The teaching profession has been under attack for several
years now by the Jindal/White administration. Thousands of excellent teachers
have retired before they had planned to because of the punitive, impractical,
evaluation system, the insanity of constant standardized testing and test
teaching and the inappropriateness of Common Core for many of our students.
Now it looks like the enemies of public education on BESE,
in the LDOE and the various school privatization forces are itching to
dismantle the teacher retirement system. (See this article in the Advocate and
read the comment by former school board president Noel Hammatt) Even though the
constitution stipulates that the legislature is responsible for the funding of
the retirement systems, for years now the legislature has passed on much of the
unfunded liability it created to local school boards. The local school boards have
no say in curtailing excessive benefits granted by the legislature to
privileged individuals such as overpaid college presidents and former
legislators who get jobs in the retirement systems near the end of their
careers just to milk the retirement systems of excessive benefits. Yet the
legislature is now passing on these extra costs to school boards and other
non-state agencies. Last year school boards were forced to pay almost one third
of their payroll for benefits that should cost about 8% of payroll. That’s
because school boards are being required to pay for abuses the legislature
approved for fat cats.
But the situation is even worse. At the same time the legislature was
assessing local school boards an outrageous penalty for unfunded liability,
they were exempting all charter schools from having to pay anything toward the
unfunded liability by giving them the option to exempt their employees from the
retirement system. This gives these privately run for-profit groups a 25% gift,
which they can use to pay their managers exorbitant salaries or return a bigger
profit to shareholders. In 2008-09 Charles “Mickey” Landry was paid $186,000
for being principal of a charter school in New Orleans. He is probably getting a lot more now. The
Choice Foundation can easily afford such a salary because they save about
$12,500 in retirement contributions for every teacher they hire. Meanwhile for
every new teacher that is pulled out of the retirement system, the unfunded
liability burden gets greater on our local school boards. They don’t have the
option (and they don't want) to pull out of the retirement system.

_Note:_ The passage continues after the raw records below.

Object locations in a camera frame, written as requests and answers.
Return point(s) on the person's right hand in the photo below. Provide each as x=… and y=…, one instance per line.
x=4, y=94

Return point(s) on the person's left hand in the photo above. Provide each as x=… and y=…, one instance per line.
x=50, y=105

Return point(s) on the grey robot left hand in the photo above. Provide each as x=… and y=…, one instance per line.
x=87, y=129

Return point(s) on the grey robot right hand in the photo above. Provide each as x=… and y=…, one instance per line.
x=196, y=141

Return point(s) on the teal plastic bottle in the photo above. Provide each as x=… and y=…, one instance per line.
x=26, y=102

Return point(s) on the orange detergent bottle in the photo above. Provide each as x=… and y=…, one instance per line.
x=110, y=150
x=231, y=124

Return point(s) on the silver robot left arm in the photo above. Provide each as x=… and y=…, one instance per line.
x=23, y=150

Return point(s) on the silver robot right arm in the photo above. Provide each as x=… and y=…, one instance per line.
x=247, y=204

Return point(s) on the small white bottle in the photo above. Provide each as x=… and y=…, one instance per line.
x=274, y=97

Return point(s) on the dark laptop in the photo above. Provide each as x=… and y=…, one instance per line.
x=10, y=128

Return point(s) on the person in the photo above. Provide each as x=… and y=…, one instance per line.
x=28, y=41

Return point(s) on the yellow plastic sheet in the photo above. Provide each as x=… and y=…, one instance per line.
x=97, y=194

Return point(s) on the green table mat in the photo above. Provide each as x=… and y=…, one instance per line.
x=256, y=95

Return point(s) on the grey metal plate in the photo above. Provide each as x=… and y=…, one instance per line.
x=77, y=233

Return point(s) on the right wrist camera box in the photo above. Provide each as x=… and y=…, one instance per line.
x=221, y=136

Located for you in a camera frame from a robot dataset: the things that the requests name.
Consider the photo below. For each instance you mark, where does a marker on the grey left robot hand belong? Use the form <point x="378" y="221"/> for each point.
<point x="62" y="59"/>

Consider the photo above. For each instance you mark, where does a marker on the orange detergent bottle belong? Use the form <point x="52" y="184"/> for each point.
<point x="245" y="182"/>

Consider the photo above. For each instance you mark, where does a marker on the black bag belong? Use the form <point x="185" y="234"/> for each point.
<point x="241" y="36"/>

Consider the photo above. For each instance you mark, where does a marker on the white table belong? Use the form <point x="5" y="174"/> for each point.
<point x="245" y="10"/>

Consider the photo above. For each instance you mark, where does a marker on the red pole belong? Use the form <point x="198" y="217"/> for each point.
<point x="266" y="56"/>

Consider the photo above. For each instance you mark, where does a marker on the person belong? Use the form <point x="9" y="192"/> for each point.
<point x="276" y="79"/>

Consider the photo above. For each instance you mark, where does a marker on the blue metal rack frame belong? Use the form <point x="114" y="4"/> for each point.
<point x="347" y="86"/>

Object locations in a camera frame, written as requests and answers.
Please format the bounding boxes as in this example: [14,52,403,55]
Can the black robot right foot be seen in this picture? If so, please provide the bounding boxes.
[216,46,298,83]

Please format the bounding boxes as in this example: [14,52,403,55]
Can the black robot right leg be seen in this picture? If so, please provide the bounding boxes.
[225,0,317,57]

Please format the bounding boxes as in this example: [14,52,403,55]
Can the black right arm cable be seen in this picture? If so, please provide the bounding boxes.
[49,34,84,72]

If the drain on the retirement system continues as
privatization grows, at some point our anti-public school BESE will propose a
reduction in retirement benefits for public school teachers. LABI and CABL have been itching for years to see teacher retirement benefits reduced (Just like the Group Benefits overhaul). This is the
opposite of what we should be doing if we want to build a dedicated effective, professional teacher force in Louisiana.